Start of Supplied records

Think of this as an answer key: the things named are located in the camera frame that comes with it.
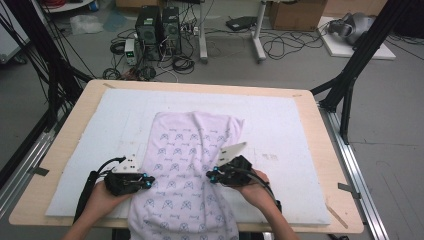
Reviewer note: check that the wide black computer tower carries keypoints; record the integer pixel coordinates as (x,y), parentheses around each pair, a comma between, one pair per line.
(148,30)

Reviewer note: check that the pale pink printed towel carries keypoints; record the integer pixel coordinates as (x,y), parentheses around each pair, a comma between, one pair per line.
(180,206)

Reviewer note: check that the grey tape piece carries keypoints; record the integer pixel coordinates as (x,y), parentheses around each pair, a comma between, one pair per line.
(348,189)
(39,171)

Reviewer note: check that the white power supply box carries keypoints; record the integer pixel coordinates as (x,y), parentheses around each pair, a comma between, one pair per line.
(130,51)

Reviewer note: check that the brown cardboard box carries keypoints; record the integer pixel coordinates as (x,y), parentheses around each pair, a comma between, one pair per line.
(296,15)

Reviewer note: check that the aluminium rail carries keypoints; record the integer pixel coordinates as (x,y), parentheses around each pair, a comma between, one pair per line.
(351,166)
(36,150)

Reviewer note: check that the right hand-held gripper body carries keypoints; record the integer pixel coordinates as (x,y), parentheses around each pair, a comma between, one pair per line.
(236,171)

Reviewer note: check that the flat black device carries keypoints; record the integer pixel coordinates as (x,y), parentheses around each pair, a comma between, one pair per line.
(240,22)

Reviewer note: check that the person's right hand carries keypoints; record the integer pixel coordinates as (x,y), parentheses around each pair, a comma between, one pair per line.
(258,195)

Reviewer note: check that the black metal frame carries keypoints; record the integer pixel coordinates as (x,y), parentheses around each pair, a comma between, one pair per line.
(41,43)
(368,43)

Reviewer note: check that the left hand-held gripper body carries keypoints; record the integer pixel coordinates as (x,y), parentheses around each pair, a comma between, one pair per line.
(123,183)

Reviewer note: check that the narrow black computer tower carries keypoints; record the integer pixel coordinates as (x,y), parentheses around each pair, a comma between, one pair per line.
(171,30)

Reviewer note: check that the thin wooden stick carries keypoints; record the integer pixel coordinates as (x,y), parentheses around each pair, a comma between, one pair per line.
(336,215)

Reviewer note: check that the white floor board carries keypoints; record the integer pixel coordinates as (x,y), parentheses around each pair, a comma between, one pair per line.
(340,50)

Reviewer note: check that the clear plastic bag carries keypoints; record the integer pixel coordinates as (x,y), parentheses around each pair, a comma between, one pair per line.
(85,24)

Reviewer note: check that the person's left hand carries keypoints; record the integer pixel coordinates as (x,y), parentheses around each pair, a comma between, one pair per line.
(101,201)

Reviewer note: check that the light wooden table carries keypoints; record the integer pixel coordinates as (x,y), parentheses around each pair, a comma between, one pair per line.
(321,150)

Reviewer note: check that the white desk leg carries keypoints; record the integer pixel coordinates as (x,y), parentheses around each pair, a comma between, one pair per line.
(258,33)
(202,33)

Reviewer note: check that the white foam mat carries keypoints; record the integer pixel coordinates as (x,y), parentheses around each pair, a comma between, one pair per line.
(283,133)

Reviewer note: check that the grey robot head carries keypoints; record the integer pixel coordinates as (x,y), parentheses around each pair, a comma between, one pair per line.
(355,26)

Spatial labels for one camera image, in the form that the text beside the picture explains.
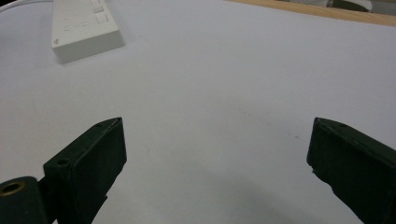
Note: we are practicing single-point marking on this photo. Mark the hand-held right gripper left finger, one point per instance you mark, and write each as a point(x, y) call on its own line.
point(87, 165)

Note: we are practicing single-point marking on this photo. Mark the white cloth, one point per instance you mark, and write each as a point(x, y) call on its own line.
point(345, 3)

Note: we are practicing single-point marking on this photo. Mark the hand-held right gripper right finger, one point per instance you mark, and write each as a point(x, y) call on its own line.
point(355, 165)

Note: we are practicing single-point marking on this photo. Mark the white power strip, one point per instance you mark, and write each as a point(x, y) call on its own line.
point(83, 28)

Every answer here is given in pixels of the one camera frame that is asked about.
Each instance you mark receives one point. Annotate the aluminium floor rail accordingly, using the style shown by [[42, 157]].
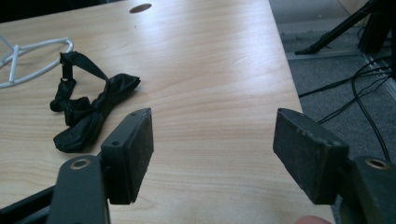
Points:
[[323, 54], [381, 79]]

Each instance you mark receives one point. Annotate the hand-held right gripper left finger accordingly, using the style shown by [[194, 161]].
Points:
[[129, 155]]

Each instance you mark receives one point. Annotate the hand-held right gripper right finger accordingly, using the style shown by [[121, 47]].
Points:
[[308, 155]]

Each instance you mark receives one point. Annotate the black metal stand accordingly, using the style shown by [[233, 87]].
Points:
[[339, 29]]

End of Supplied records

## [Task description]
All entries above must be printed again verbatim, with images excluded.

## [Response for this exercise]
Think of this as an answer key: the things named are located in the camera frame that comes with it.
Reviewer note: check that the wide black computer tower carries keypoints; record the integer pixel coordinates as (x,y), parentheses around each pair, a comma between, one pair per line.
(148,30)

Reviewer note: check that the pale pink printed towel carries keypoints; record the integer pixel coordinates as (x,y), parentheses around each pair, a comma between, one pair per line.
(180,206)

Reviewer note: check that the grey tape piece carries keypoints; record the integer pixel coordinates as (x,y), parentheses around each pair, a comma between, one pair per line.
(348,189)
(39,171)

Reviewer note: check that the white power supply box carries keypoints; record the integer pixel coordinates as (x,y), parentheses around each pair, a comma between, one pair per line.
(130,51)

Reviewer note: check that the brown cardboard box carries keypoints; record the integer pixel coordinates as (x,y), parentheses around each pair, a comma between, one pair per line.
(296,15)

Reviewer note: check that the aluminium rail carries keypoints; record the integer pixel coordinates as (x,y), parentheses around each pair, a comma between, one pair per line.
(351,166)
(36,150)

Reviewer note: check that the right hand-held gripper body carries keypoints; record the integer pixel coordinates as (x,y), parentheses around each pair, a comma between, one pair per line.
(236,171)

Reviewer note: check that the flat black device carries keypoints; record the integer pixel coordinates as (x,y), parentheses around each pair, a comma between, one pair per line.
(240,22)

Reviewer note: check that the person's right hand carries keypoints; record the integer pixel coordinates as (x,y), parentheses around each pair, a comma between, one pair per line.
(258,195)

Reviewer note: check that the black metal frame carries keypoints; record the integer pixel coordinates as (x,y), parentheses around each pair, a comma between, one pair per line.
(41,43)
(368,43)

Reviewer note: check that the left hand-held gripper body carries keypoints; record the integer pixel coordinates as (x,y), parentheses around each pair, a comma between, one pair per line.
(123,183)

Reviewer note: check that the narrow black computer tower carries keypoints; record the integer pixel coordinates as (x,y), parentheses around each pair, a comma between, one pair per line.
(171,30)

Reviewer note: check that the thin wooden stick carries keypoints; record the integer pixel coordinates as (x,y), parentheses around each pair, a comma between, one pair per line.
(336,215)

Reviewer note: check that the white floor board carries keypoints; record the integer pixel coordinates as (x,y), parentheses around each pair, a comma between, one pair per line.
(340,50)

Reviewer note: check that the clear plastic bag carries keypoints; record the integer pixel coordinates as (x,y), parentheses around each pair, a comma between, one pair per line.
(85,24)

Reviewer note: check that the person's left hand carries keypoints; record the integer pixel coordinates as (x,y), parentheses around each pair, a comma between, one pair per line.
(101,201)

Reviewer note: check that the light wooden table carries keypoints; record the integer pixel coordinates as (x,y), parentheses around each pair, a comma between, one pair per line.
(321,150)

Reviewer note: check that the white desk leg carries keypoints; record the integer pixel coordinates as (x,y), parentheses around each pair, a comma between, one pair per line.
(258,33)
(202,33)

Reviewer note: check that the white foam mat carries keypoints; record the integer pixel coordinates as (x,y), parentheses around each pair, a comma between, one pair per line.
(283,133)

Reviewer note: check that the grey robot head carries keypoints; record the integer pixel coordinates as (x,y), parentheses around each pair, a comma between, one pair per line.
(355,26)

Spatial labels for one camera image, in the form that the text beside the picture explains.
Note: we are practicing single-point marking on this photo. Mark the hand-held right gripper left finger, one point per instance you mark, and write each as a point(x, y) call on its own line.
point(87, 165)

Note: we are practicing single-point marking on this photo. Mark the white cloth, one point per instance you mark, and write each as a point(x, y) call on its own line.
point(345, 3)

Note: we are practicing single-point marking on this photo. Mark the hand-held right gripper right finger, one point per instance you mark, and write each as a point(x, y) call on its own line.
point(355, 165)

Note: we are practicing single-point marking on this photo. Mark the white power strip, one point per instance you mark, and write each as a point(x, y) call on its own line.
point(83, 28)

Every answer here is given in pixels of the one camera frame that is asked about.
Each instance you mark receives one point. Annotate the aluminium floor rail accordingly, using the style shown by [[42, 157]].
Points:
[[323, 54], [381, 79]]

Each instance you mark receives one point. Annotate the hand-held right gripper left finger accordingly, using the style shown by [[194, 161]].
Points:
[[129, 155]]

Each instance you mark receives one point. Annotate the hand-held right gripper right finger accordingly, using the style shown by [[121, 47]].
Points:
[[308, 155]]

Each instance you mark receives one point. Annotate the black metal stand accordingly, using the style shown by [[233, 87]].
Points:
[[339, 29]]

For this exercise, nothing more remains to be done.